This is, of course, the carved, solid-wood front door that I bought at the Daughter Unit’s urging last weekend at the neighborhood estate sale. Said door was one of the items crammed into the house formerly owned by an elderly couple with hoarding issues. The estate sale managers told us that they had to fill and empty an industrial dumpster three times, just to get to the sellable stuff. Which, as it was all crammed together in a dingy, airless and dark house, did not show off at it’s very best; honestly, there were some rather nice items available, but a lot looked like several aisles worth of the Dollar Store jumbled in with random contents of the marked-down shelves at Walmart. The blanc de chine lamp was one of the random nice ones – the door was another. It’s some kind of oriental sycamore wood, with four inset panels carved with a sort of lotus and leaf design. It was completely unfinished, and never had been installed.
My daughter called our next-door neighbor as soon as I had paid for it: he has a pickup truck, and I think feels rather guilty about how his basset hounds sometimes start barking in the middle of the night. Anyway, he came at once – so did the guy who does all kinds of neighborhood handiwork. All agreed that it was a very nice door – albeit heavy enough to require two or three persons to lift and carry. Well, we had planned and budgeted to replace the front door this year, but some piece of contractor leftover from the Habitat for Humanity retail store was what we originally had in mind. The day after we bought it, the Daughter Unit and I set to with steel wool and a bucket of polyurethane varnish; three coats to the front, two on the back, and oh, my – did it come out well. There is a thin veneer front and back, which looks very much like something called ‘lacewood’ – a kind of rippled gold and brown effect. The Daughter Unit fears that someone will break into the house someday and steal nothing but the door.
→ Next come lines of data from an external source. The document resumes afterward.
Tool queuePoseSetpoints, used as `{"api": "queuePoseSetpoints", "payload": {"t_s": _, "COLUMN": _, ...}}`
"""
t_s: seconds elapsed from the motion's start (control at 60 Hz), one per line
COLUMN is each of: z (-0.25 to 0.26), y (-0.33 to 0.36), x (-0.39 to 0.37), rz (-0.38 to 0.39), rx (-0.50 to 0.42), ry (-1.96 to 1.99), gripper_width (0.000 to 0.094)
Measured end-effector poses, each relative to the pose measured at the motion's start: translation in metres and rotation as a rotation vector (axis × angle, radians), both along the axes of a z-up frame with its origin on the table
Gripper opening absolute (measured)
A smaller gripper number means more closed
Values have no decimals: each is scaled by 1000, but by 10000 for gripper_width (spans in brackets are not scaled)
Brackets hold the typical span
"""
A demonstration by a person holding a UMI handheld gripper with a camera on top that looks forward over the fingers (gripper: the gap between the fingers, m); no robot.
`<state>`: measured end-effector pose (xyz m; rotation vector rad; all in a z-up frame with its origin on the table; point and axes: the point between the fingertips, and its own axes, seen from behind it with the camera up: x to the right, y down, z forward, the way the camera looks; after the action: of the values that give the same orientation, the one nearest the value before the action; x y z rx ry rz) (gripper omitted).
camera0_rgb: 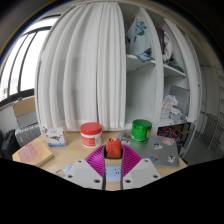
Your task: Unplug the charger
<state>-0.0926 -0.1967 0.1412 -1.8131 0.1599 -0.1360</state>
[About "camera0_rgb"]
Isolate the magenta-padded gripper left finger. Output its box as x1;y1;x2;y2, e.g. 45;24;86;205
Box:
64;144;108;191

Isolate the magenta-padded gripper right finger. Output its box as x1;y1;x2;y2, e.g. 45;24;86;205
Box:
120;144;163;191

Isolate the light blue power strip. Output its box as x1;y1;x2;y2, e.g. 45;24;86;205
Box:
62;162;123;183

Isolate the silver laptop with stickers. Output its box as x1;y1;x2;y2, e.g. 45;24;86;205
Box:
116;129;181;168

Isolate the white jar with red lid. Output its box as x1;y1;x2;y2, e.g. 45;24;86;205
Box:
79;121;104;149

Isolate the green round tin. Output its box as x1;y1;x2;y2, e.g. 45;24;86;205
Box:
130;119;153;145

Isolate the small white printed box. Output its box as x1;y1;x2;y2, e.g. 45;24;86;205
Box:
44;126;67;148

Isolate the multicoloured patterned bag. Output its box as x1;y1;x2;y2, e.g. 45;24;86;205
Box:
157;125;183;152

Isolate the yellow and pink book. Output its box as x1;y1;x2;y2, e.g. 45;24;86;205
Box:
11;137;55;168

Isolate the grey radiator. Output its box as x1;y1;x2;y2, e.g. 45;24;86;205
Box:
14;122;43;148

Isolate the black bag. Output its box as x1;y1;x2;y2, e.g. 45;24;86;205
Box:
0;129;21;161

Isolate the white shelf unit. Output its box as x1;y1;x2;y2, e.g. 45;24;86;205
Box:
121;3;202;128

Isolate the wooden and grey chair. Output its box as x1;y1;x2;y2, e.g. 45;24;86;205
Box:
12;96;40;129

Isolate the white curtain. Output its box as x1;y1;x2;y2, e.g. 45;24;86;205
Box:
34;2;128;132

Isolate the dark-framed window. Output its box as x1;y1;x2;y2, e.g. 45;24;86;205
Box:
0;19;58;108

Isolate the white power strip cable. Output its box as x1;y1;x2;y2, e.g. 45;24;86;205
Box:
54;168;66;178

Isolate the white wire drying rack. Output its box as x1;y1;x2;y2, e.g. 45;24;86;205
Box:
198;112;224;158
We did source a latch set from Habitat, anyway – I am almost certain that much of what we use for renovating and replacing certain elements of the house will come from there, if not the marked-down section from Home Depot or Lowe’s. A small bit of panic upon trying to assemble the latch set, when we realized that it was set for a left-hand side opening and not a right-hand one, which was what we needed. Nothing about this in the box, and instructions were there not: It also wasn’t returnable. The three of us – me, Daughter Unit and the neighborhood handyman finally figured out that we could disassemble the latch mechanism itself and convert it to what we needed.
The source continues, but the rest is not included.